Three voices, including that of a consultant, provide some 40 minutes of varied audio commentary. Optional subtitles make the programme accessible to viewers who may be hard of hearing or less than fluent in the spoken language.

Back injury can, of course, affect anyone, regardless of age, gender, vocation or nationality. ISPINE's designers consciously sought to render as much information as possible in forms which project manager S‚an Breen describes as 'neutral' or 'androgynous'. The programme is being developed in English, although discussions-were underway from an early stage for other language versions. The culturally-unspecific style of the visual material, and the structure of the audio-visual presentation, means that the programme could be adapted for many other national markets.


An interactive exercise asks users to identify and eliminate risks in typical scenes of working life. The package offers access to information at four levels, from the Preview which provides an introduction or executive summary, to the Tools which allow users to assess the potential risks in their own working environment.

Breen estimates that any one user could cover the basics in about 40 minutes, but perceives the real value of the interactive multimedia system in long-term use, as a resource for on-the-job training, reference and planning.

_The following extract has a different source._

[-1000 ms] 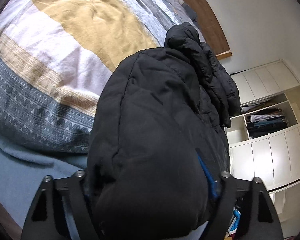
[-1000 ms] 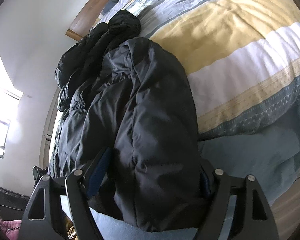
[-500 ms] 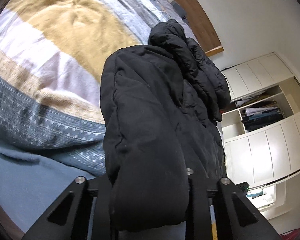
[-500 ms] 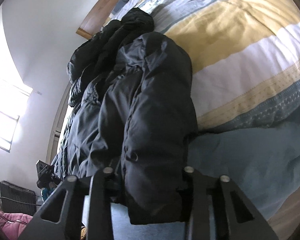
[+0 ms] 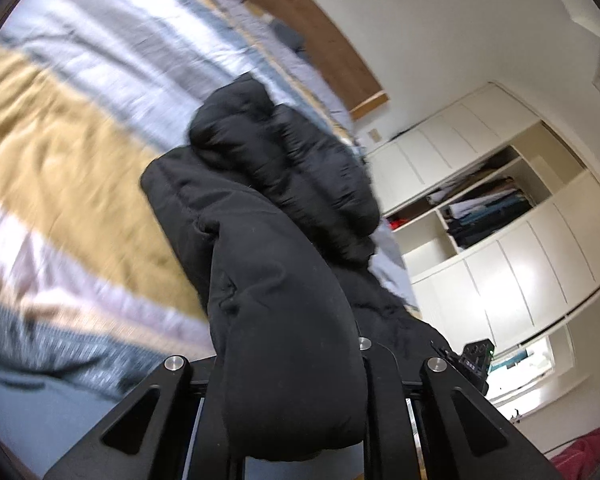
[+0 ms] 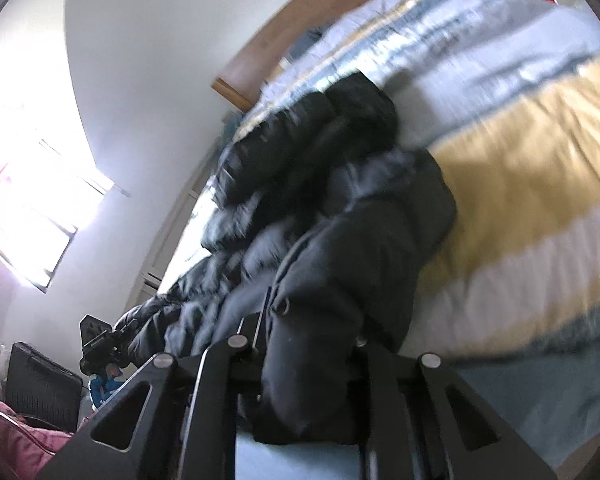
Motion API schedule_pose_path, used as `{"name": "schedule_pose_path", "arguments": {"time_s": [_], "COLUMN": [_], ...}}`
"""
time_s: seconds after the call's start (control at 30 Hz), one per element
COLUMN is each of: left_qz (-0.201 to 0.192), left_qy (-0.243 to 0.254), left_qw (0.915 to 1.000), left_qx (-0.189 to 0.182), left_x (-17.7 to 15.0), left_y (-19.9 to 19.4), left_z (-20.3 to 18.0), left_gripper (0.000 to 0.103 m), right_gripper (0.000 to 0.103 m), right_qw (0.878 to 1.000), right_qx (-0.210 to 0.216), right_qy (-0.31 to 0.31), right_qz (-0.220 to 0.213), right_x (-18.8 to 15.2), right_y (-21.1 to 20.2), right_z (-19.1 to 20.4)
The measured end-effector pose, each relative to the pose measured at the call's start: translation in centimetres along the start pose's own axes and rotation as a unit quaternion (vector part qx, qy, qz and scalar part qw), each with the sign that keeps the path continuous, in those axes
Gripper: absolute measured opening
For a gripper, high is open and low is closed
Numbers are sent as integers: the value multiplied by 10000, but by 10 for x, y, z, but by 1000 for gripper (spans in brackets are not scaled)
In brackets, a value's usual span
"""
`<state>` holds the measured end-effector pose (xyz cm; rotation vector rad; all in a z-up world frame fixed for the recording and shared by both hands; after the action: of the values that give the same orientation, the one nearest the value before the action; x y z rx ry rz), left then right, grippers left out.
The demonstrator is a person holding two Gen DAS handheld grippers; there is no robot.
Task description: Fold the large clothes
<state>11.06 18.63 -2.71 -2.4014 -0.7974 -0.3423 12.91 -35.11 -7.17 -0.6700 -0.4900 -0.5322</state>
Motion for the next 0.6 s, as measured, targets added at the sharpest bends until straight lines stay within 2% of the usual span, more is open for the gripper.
{"name": "schedule_pose_path", "arguments": {"time_s": [0.13, 0.27, 0.5, 0.6], "left_qz": [-140, -373, -722, -862], "left_qy": [154, 36, -28, -355], "left_qw": [9994, 9976, 9949, 9924], "left_qx": [-266, -584, -708, -808], "left_x": [26, 64, 139, 170], "left_y": [0, 1, 10, 19], "left_z": [-24, -37, -49, -42], "left_gripper": [13, 13, 14, 14], "right_gripper": [15, 15, 15, 15], "right_qw": [9995, 9975, 9877, 9797], "right_qx": [132, 397, 890, 1142], "right_qy": [-190, -138, 334, 688], "right_qz": [-199, -568, -1241, -1495], "right_x": [33, 65, 130, 156], "right_y": [2, -2, -7, -3], "right_z": [16, 22, 10, -1]}}
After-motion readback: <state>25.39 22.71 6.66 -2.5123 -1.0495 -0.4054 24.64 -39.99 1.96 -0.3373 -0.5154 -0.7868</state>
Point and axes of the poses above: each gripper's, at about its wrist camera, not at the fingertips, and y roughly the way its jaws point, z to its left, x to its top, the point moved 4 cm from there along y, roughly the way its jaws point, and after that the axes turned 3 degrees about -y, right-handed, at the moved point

The Tools, particularly, offer a wide range of facilities which can be used to audit health and safety risks, and identify effective strategies for minimizing stress and danger. These Tools are equally accessible to individuals seeking to improve their own working practices, and organizations with a broader mission for the workplace as a whole.

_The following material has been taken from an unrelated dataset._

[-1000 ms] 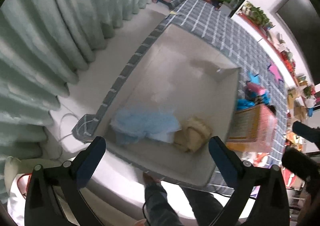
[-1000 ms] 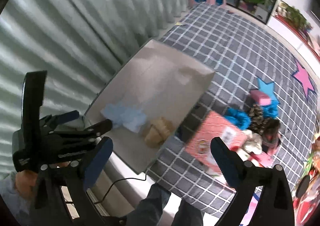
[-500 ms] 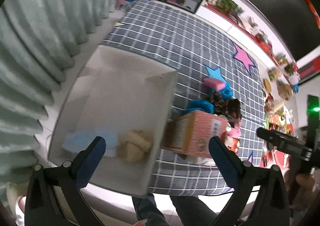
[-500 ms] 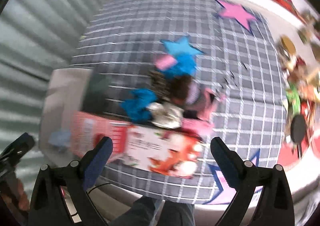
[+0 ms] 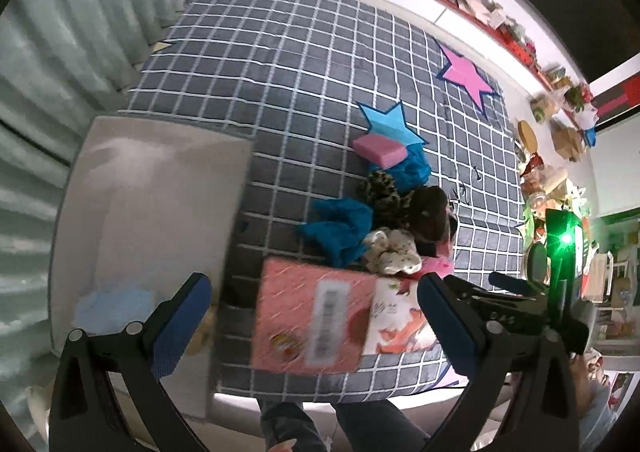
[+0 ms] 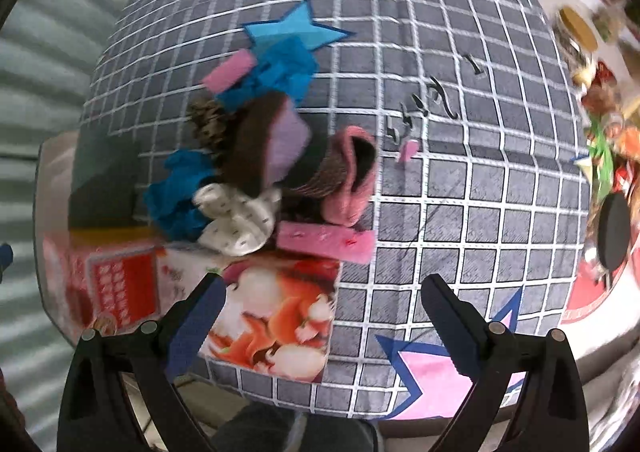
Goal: Organize soft objects
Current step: 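Move both tools back over the pile of soft items, then grasp the pink foam sponge with left tool while right tool grasps the striped knit hat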
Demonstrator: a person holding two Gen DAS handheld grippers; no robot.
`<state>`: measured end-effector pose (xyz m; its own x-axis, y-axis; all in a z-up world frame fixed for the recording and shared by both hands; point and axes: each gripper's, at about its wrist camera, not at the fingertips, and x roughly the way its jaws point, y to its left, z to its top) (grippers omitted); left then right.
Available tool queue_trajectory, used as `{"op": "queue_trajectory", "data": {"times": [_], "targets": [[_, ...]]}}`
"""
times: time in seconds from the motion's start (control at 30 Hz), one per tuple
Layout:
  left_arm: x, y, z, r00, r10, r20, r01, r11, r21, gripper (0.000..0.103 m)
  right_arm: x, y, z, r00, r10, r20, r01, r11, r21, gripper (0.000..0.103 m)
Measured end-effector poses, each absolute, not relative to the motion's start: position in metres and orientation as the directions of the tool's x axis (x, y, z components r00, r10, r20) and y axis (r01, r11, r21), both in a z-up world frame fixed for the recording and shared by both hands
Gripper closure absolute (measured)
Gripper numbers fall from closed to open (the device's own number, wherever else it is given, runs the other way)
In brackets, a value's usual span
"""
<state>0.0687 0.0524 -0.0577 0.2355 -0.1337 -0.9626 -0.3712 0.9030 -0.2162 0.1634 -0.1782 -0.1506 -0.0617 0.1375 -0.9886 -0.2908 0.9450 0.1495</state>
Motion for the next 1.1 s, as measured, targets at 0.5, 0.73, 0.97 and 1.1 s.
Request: {"op": "queue_trajectory", "data": {"times": [0.5,0.73,0.97,1.1], "targets": [[0.207,0.028,-0.139,0.056,-0.279,-0.959,-0.467,0.841,-0.272,0.000,0.201,-0.165,-0.167,-0.082,0.213,-0.974,-0.377,0.898,0.228,0.004],[0.248,0.037,-0.190,-0.024,-0.330,-0.944,-0.560,0.786,-0.260,0.000,0.203,-0.136,-0.161,0.016,0.214,-0.977,-0.571,0.804,0.167,0.004],[0.265,0.037,-0.223,-0.101,-0.347,-0.933,-0.591,0.775,-0.224,0.000,0.217,-0.119,-0.170,0.010,0.253,-0.967,-0.654,0.733,0.185,0.004],[0.269,0.036,-0.236,-0.153,-0.345,-0.926,-0.612,0.769,-0.185,0.000,0.223,-0.115,-0.179,-0.011,0.261,-0.965,-0.660,0.723,0.203,0.004]]}}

This is one project distinguished by clear-sighted analysis of the many factors which must inevitably influence the reception of the package in its target markets. From research into health and safety products and awareness campaigns, the developers soon confirmed that, despite the raft of linear video and print materials now available, the impact of this information has been abysmally low. Breen reports that, in monitored campaigns, as little as 7% of the material aimed at target markets makes an impression on the right person.

This consortium is convinced that the considerable functionality of interactive multimedia - as well as, initially at least, its novelty and audio-visual appeal - will have a more substantial effect. However, the developers are also conscious that any audio-visual presentation can be dated by both style and content. Breen estimates that, despite the stability of the basic information, the combination of gradual change in style and legislation, and the rapid pace of technological innovation, probably gives this package a shelf-life of some five years. However, the developers are committed to updating the product and releasing new versions as the market demands.


ISPINE is designed for use in corporate, commercial, industrial and professional sectors, including healthcare centres and libraries as well as training centres and work sites. However, the consortium is also keenly aware that, even where the risk to workers is equally high, some sectors are more likely to adopt a new multimedia product than others. "We've got to go for the largest markets first - and the most lucrative," Breen says.

The critical point of intersection lies where the need for information and training is matched by a solid infrastructure and the widespread use of information technology. In healthcare, for example, training is valued for workers at virtually all levels, most people are represented by professional associations or unions which strive to improve working conditions, and computers are commonplace.

Breen reports that the project has attracted interest from publishers whose lists include books and journals on health and safety, but who are entirely new to multimedia. Given the rising awareness of the health risks now associated with long hours at the computer, the disc could also profitably be bundled with hardware of many kinds.

The consortium also has a long-term pricing strategy: Breen estimates that the package will be launched at a price in the region of 200 ECU, but hopes to see that halved, and eventually halved again, so that companies which already have delivery systems could hardly afford not to buy it.